Canada’s January unemployment rate to hit 5.9%—highest since the pandemic

Canadian job figures for January will take the spotlight next Friday, drawing the attention of policymakers and market observers eager to gauge the health of the labor market. Reflecting trends seen throughout 2023, the data for the initial month of 2024 is anticipated to mirror a familiar narrative—employment on the rise but at a pace insufficient to stem the uptick in the unemployment rate.

Projections suggest that Canada’s unemployment rate likely reached 5.9% in January, marking an increase of nearly a full percentage point from the 5% recorded a year earlier. This represents the highest rate since the onset of the pandemic in January 2022. An additional 10,000 jobs are expected to have been added since December, albeit at a rate insufficient to match the country’s rapid population growth.

Furthermore, indications point to a continued slowdown in hiring demand. Job postings on Indeed.com declined by over 6% in January compared to December, signaling fewer opportunities for new entrants into the labor force. Recent trends show that students and recent graduates searching for employment have contributed significantly to the rise in the unemployment rate. Despite employment figures showing growth in the fourth quarter, actual hours worked have declined.

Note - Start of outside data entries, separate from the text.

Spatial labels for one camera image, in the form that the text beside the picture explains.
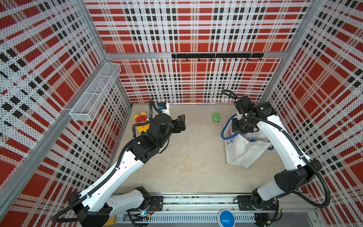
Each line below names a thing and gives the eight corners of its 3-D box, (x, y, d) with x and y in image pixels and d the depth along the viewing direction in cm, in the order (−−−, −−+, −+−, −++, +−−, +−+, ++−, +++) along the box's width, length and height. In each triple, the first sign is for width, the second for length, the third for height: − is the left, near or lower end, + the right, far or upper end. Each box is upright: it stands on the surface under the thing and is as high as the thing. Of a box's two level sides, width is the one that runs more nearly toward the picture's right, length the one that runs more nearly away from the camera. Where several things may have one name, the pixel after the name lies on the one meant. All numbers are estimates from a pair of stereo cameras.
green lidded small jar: (212, 123, 111) (213, 119, 107) (211, 117, 116) (212, 112, 112) (220, 123, 111) (221, 119, 107) (219, 117, 116) (220, 112, 112)
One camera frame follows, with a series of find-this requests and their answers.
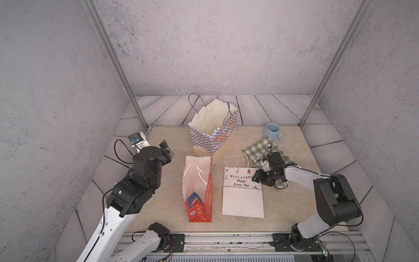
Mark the white happy every day bag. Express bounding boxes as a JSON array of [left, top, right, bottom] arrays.
[[222, 153, 265, 218]]

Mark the red and white paper bag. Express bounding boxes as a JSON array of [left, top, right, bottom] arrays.
[[182, 156, 213, 223]]

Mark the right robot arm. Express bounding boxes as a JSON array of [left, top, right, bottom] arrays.
[[252, 164, 363, 251]]

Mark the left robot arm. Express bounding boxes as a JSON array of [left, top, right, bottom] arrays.
[[78, 138, 174, 262]]

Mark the blue checkered paper bag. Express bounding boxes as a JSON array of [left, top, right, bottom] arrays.
[[188, 95, 239, 162]]

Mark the green checkered cloth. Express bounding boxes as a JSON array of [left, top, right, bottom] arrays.
[[243, 138, 295, 191]]

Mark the light blue mug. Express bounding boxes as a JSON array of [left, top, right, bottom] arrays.
[[263, 122, 283, 141]]

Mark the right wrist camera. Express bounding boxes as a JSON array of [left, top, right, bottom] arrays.
[[260, 152, 285, 172]]

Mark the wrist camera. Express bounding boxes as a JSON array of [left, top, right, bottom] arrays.
[[260, 152, 285, 172], [129, 132, 150, 153]]

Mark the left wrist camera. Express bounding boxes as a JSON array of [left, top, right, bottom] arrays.
[[129, 132, 150, 153]]

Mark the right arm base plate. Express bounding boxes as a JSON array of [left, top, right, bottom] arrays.
[[270, 233, 322, 253]]

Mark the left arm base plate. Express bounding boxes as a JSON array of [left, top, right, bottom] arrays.
[[164, 233, 185, 253]]

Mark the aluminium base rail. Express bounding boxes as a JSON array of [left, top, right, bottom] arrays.
[[111, 231, 377, 262]]

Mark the left metal frame post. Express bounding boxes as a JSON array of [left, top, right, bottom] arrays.
[[82, 0, 148, 130]]

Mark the metal frame post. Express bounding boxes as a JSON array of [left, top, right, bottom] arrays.
[[82, 0, 148, 130], [299, 0, 373, 128]]

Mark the right metal frame post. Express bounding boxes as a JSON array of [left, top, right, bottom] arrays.
[[299, 0, 373, 128]]

The Bank of Canada will closely monitor wage growth for further insights into the softening of labor markets. Thus far, growth in average hourly earnings has remained steady, with potential for further increases, especially as contracts for unionized workers continue to adjust to inflation. This factor is expected to provide a foundation for wage hikes in the short term. However, business surveys widely indicate that wage growth is likely to decelerate as hiring demand moderates.

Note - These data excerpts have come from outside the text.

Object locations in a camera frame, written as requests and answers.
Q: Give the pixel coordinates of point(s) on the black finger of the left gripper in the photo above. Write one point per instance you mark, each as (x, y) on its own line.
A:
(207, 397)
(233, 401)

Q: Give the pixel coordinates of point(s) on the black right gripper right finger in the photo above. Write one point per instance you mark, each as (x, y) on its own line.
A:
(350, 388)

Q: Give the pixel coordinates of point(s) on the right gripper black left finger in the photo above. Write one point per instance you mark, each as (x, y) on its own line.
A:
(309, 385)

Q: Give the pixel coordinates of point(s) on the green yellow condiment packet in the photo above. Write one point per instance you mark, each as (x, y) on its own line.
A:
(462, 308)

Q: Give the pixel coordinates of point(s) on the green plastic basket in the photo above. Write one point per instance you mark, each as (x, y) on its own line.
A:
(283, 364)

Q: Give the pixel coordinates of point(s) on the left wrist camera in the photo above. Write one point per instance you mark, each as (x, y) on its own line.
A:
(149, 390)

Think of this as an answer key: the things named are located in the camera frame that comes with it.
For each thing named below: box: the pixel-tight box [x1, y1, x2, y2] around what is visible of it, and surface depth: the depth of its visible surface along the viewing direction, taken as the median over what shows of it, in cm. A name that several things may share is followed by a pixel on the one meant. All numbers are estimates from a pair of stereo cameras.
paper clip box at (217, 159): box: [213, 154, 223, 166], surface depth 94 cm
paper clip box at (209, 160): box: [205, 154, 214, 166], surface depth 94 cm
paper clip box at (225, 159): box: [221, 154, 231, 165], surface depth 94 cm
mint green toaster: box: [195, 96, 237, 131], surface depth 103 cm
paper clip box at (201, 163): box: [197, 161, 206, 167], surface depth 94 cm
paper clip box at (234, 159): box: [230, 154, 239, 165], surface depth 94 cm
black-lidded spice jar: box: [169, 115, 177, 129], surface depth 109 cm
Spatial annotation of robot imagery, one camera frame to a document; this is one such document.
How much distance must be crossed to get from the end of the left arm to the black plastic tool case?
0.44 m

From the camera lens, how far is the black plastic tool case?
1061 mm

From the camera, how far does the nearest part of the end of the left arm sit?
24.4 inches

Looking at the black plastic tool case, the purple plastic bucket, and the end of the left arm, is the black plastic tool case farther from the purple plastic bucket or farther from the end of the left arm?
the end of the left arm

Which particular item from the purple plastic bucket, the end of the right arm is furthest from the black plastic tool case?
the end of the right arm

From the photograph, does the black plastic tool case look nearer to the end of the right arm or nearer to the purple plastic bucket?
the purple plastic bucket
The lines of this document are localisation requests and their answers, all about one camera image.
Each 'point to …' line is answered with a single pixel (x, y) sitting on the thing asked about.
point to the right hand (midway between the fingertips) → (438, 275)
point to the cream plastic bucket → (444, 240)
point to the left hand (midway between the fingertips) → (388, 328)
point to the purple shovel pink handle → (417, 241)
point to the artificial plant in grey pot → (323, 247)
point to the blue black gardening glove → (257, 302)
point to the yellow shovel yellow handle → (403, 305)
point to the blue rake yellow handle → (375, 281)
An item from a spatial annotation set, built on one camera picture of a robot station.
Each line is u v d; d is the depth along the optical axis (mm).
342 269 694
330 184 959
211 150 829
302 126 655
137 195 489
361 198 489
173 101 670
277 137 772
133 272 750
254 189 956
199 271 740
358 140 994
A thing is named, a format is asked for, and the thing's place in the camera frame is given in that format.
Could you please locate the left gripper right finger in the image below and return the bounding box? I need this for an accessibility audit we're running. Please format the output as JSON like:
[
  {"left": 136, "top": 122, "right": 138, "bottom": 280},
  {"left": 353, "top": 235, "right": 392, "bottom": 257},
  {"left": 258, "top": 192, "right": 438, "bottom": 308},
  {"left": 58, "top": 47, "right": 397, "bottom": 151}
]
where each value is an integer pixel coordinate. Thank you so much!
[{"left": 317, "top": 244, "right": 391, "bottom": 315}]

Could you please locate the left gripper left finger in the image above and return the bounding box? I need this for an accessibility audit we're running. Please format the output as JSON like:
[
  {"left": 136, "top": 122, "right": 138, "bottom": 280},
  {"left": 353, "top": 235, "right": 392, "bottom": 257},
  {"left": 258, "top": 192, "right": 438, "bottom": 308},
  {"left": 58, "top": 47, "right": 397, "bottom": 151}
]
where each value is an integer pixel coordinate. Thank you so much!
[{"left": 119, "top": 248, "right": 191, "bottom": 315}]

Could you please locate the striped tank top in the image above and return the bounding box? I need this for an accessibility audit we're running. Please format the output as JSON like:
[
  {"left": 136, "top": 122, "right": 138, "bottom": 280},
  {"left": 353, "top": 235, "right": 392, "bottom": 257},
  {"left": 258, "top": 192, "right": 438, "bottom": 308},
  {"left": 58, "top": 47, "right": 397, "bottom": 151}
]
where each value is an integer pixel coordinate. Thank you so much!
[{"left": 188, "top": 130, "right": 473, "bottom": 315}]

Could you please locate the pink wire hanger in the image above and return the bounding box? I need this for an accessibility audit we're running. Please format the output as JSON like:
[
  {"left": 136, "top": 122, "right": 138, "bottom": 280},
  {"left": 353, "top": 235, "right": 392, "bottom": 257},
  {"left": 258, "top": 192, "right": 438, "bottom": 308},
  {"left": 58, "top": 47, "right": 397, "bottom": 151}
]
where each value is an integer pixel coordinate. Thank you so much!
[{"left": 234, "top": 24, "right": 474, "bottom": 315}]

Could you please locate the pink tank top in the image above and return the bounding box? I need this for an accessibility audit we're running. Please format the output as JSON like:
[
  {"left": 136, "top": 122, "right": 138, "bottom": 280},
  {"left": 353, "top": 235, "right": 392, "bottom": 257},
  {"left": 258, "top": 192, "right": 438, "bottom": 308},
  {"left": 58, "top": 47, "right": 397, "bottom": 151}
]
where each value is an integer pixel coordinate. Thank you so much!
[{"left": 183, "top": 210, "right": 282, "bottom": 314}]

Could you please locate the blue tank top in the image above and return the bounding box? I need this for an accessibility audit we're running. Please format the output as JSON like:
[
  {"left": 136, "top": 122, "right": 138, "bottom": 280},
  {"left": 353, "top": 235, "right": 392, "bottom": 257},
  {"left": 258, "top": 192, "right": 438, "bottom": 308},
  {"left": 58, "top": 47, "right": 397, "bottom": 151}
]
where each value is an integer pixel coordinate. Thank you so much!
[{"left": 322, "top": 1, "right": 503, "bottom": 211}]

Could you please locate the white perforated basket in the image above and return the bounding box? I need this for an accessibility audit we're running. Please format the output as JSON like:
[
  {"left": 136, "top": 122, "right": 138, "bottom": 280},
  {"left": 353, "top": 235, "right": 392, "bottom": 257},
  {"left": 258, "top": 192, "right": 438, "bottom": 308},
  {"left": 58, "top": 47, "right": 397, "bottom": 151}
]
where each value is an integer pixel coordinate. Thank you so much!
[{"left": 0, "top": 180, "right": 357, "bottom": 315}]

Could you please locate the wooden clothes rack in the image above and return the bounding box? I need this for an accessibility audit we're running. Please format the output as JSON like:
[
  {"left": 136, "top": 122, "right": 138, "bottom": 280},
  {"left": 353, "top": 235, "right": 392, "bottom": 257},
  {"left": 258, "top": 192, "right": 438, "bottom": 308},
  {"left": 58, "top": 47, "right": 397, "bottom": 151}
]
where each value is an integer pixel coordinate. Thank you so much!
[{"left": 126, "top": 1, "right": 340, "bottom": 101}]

Students are identified as a driving force behind the recent uptick in unemployment, according to data from Statistics Canada and RBC Economics. Post-secondary graduates who were previously out of the labor force and engaged in education before seeking employment have notably contributed to this trend.

Looking ahead, expectations for Canada’s trade surplus in December suggest a contraction to $1.2 billion from November. The anticipated decline in exports by 2.2% is attributed to lower shipments of motor vehicles and reduced oil prices. Similarly, the US trade balance for December is forecasted to improve, with the deficit narrowing to $-61.1 billion from $-63.2 billion in November, driven by increased goods exports and imports.

In summary, the upcoming release of January’s job data in Canada will provide crucial insights into the evolving labor market conditions, amid concerns of a rising unemployment rate and slowing hiring demand. Additionally, trade balance figures for both Canada and the US are anticipated to reflect adjustments influenced by various economic factors.